I noticed my chips dont burn as well either. On my ribs they burnt up pretty well but I used it the other day and only had it running for about 2 hours and there was still alot of unburnt chips left. I did this with dry unsoaked chips. Usually instead of soaking them I put them in a bowl and add water, then drain immediately. I have had the best results with this method. luv2camp35 are they charging you for this unit? I have thought about calling and requesting a replacement because of the unburnt chips on my last smoke.


----------



## luv2camp35 (Feb 25, 2008)

sdesmond,

They are sending at no charge.  I posted a "Kudo's" message on Friday on this forum due to the fantastic customer service from Jarden (Rival). 

But you know...now that you mention it....the last ribs I did burned the chips pretty good.  It is the larger pieces of meat that cause problems.  I wonder now if it is the amount of steam inside the unit causing the problem?

I will get my unit out and put the chips in with no meat and see what that does. No real loss if the unit craps out since I have a new one on the way.

Will report on how this does later.


----------



## luv2camp35 (Feb 25, 2008)

Was a bust.

Nothing in the smoker but the dry chips and a temp probe.  Only turned on the Smoker element.  The temp quickly rose to about 350 in the chip section.  Stayed that way for about 30 to 45 minutes then dropped to 200.  Light was still on so the assumption would have been that the Smoker element was heating.  I watched the temp for 30 minutes or so to see if it would rise but remained constant at a temp well below what is needed to burn the chips.

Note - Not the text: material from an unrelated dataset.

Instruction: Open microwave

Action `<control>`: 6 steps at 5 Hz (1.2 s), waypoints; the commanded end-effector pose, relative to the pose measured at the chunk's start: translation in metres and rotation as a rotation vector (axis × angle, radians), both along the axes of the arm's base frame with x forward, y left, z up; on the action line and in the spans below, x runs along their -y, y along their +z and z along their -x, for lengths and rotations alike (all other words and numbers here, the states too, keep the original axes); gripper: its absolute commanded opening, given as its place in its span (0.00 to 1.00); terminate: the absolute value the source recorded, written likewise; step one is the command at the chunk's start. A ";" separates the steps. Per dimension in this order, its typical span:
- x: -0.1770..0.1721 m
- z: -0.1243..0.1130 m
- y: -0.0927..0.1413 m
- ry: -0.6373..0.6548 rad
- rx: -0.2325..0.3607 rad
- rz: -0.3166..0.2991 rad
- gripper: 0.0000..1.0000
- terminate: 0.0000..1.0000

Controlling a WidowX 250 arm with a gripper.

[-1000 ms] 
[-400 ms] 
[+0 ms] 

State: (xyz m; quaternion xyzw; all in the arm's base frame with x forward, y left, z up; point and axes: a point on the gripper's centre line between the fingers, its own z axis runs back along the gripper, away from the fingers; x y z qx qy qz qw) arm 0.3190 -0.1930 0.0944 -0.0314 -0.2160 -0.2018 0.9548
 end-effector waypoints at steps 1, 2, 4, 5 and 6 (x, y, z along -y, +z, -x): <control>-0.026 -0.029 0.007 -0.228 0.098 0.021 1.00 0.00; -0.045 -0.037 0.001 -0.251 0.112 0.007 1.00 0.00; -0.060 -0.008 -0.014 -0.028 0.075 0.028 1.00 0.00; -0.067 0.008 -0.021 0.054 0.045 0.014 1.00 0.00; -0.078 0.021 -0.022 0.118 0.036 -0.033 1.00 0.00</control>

I now have dry chips and the drip tray with a small amount of water in testing it.  Again with nothing but Smoker switch on.  Not expecting any change.

After this test I will turn the other switch on and see how this effects the burn rate (if at all).


----------



## sdesmond (Feb 25, 2008)

I wonder what is causing it to heat up that high and then drop like that? That could be the reason for the unburnt chips. How long does it take before it goes back to that spike of 350? Is there a cycle to this? I have wednesdays off of work. I will run a test on mine as well and see if it common in all of just some.


----------



## luv2camp35 (Feb 25, 2008)

It never did go back up the 300 mark.  I have my last testing running now with the Smoker switch on and the Cooking switch set to about 240.  Temp probe is resting in the chips (hope I don't damage it).  Temp is at the 350+ mark.  Will be interesting to see how long it stays there. 

My prior test was with drip tray and small amount of water.  Temp did not get above the 250 mark so the amount of steam may very well be causing the issue.  

I got this bit of info from www.howstuffworks.com

"When you put the piece of wood or paper on a hot fire, the smoke you see is those volatile hydrocarbons *evaporating* from the wood. They start vaporizing at a temperature of about 300 degrees F (149 degrees Celsius). If the temperature gets high enough, these compounds burst into flame. Once they start burning, there is no smoke because the hydrocarbons are turned into carbon dioxide and water (both invisible) when they burn." 

Right now the display is reading 374 (which should give some good smoke) and has been above the 300 mark for 10 minutes now.


----------



## sdesmond (Feb 25, 2008)

Good work man! Obviously this unit does not smoke unless the the cooker is on as well. I am curious to see you findings with this test when you get it finished.


----------



## luv2camp35 (Feb 25, 2008)

Well....sad to report that the last test failed as well.  It stayed at the 350+ mark for about another 5 minutes then dropped again.  I did get better results with the Cooking elements going but still not what I want.

I want TBS.....all I am getting is NIBS (Nearly Invisible Blue Smoke). 

It was interesting that the temp was much higher without the water in the tray.

Others have reported having nothing but ash after a smoke.  Crossing my fingers that the replacement unit will work for me.


----------



## sdesmond (Feb 25, 2008)

How long do they have the unit running to have ash left? The only times I have had this happen is when I made my ribs using the 3-2-1 method and another time when I made a fatty. Both times I moistened the wood chips. I did not soak them nor did I put them in there dry. All I did was put them in a bowl and got them wet. Then drained all the water. The last time I smoked I used dry chips and they barely burnt except for in the middle of the pan. The first time I used this unit I soaked the chips and they seem more brown but not burnt. I will run my test wednesday and see. I wander if there is something wrong with this thermostat that can be fixed.


----------



## raypeel (Feb 25, 2008)

This might be a dumb question, did you turn the smoke switch on?  I get too much smoke with mine and have to wrap the wood in foil.  If you are turning it on that element may not be working.  I think it has a seperate element just for smoke.  I just fired mine up about 30 minutes ago and didn't even have the temperature up but the smoke switch was on and it was smoking.  Just a thought.


----------



## sdesmond (Feb 25, 2008)

I always have my smoke switch on. Do you get a complete burn of the chips?


----------



## raypeel (Feb 25, 2008)

3 hours or less I don't (with the foil).  4 or more I do.  When I didn't foil they burned too quick and were always ash.


----------